I do not have anything else running on this computer and the behavior is

reproducible every time. As soon as I stop the process, the System Cache and

Paged Pool memory usage go down, so there is no memory leak.

My application writes data to disk using regular WriteFile API, with an

overlapped structure to write asynchronously. It writes a buffer, processes

the next one and then waits for the previous write to complete before issuing

another write request.

I also tried to use the FILE_FLAG_WRITE_THROUGH flag when opening the file;

the general behavior is similar: increasing Paged Pool, increasing usage of

CPU usage in Kernel mode and decreasing throughput, with some differences,

like the starting throughput is much lower (~6MB/s), and it goes down

slightly slower than the other scenario.

  • Replies 6
  • Created
  • Last Reply
Guest CrashHunter
Posted

RE: Decreasing throughput & increasing CPU when writing a huge file 20

 

I can reproduce the same behavior even with a simple tool just writing random

data to a file (256 GB). This tool only uses synchronous WriteFile. It takes

a little longer than with the async one, but the behavior follows the same

pattern:

After running it for ~3h, the speed is ~7.5MB/s, the processor time is 77%

out of which 60% is in privileged mode, the total kernel memory is 384MB (351

being paged memory) and the Mmst pool uses 317 MB)

 

Any suggestion would be greatly appreciated.

Guest CrashHunter
Posted

RE: Decreasing throughput & increasing CPU when writing a huge fil

 

RE: Decreasing throughput & increasing CPU when writing a huge fil

 

Another update (the simple app writing random data):

after 6hours, the average speed is ~5.5 MB/s, the processor time is 81.8%

out of which 69% is in privileged mode, the total kernel memory is 510 MB (474

being paged memory) and the Mmst pool uses 443.5 MB).

Guest Tony Sperling
Posted

Re: Decreasing throughput & increasing CPU when writing a huge file 20

 

I'm not really qualified to make assumptions - just guesses. If your HD(s)

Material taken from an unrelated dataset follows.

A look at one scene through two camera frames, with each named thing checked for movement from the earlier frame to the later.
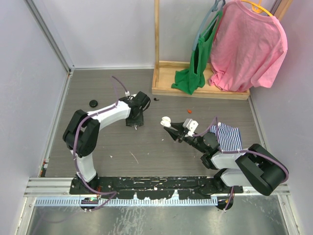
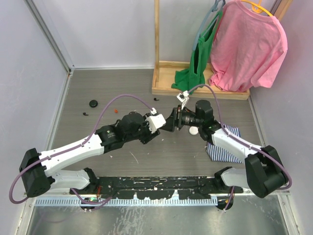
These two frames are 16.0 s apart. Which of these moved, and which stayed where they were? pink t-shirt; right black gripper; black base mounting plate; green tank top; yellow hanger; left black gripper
Moved: right black gripper; left black gripper
Stayed: green tank top; black base mounting plate; yellow hanger; pink t-shirt

and subsystem are relatively modern and properly configured ( it is many

years since I've seen figures as low as 33MB/s!) then I would suspect your

application.

 

I don't like all this buffer shuffling, you shouldn't have to do that. If

you know the size of the file, in my day you just created a file and filled

it up (the system serves you the buffer it needs) if you don't know the size

you employ some recursive programing (do this - do that - do it all again

untill you're finished). I'm sorry, but it looks like you have been working

hard to make a simple job infinitely more complicated, and succeded. ;0)

 

But, I really don't feel qualified to pass judgements.

 

(What is your Hardware?)

 

What figures do you get if you run a HD benchmark like HDTach or HD Tune?

 

 

Tony. . .

Guest CrashHunter
Posted

Re: Decreasing throughput & increasing CPU when writing a huge fil

 

Re: Decreasing throughput & increasing CPU when writing a huge fil

 

The hardware is pretty old; the specs are:

- one Dynamic volume stripped over 2 x 900 GB RAID5 disk subsystems

- HBA: QLogic QLA2340 PCI Fibre Channel Adapter

- SAN: Metastore (emulating IBM 3526 0401) with 2 x LSI (INF-01-00)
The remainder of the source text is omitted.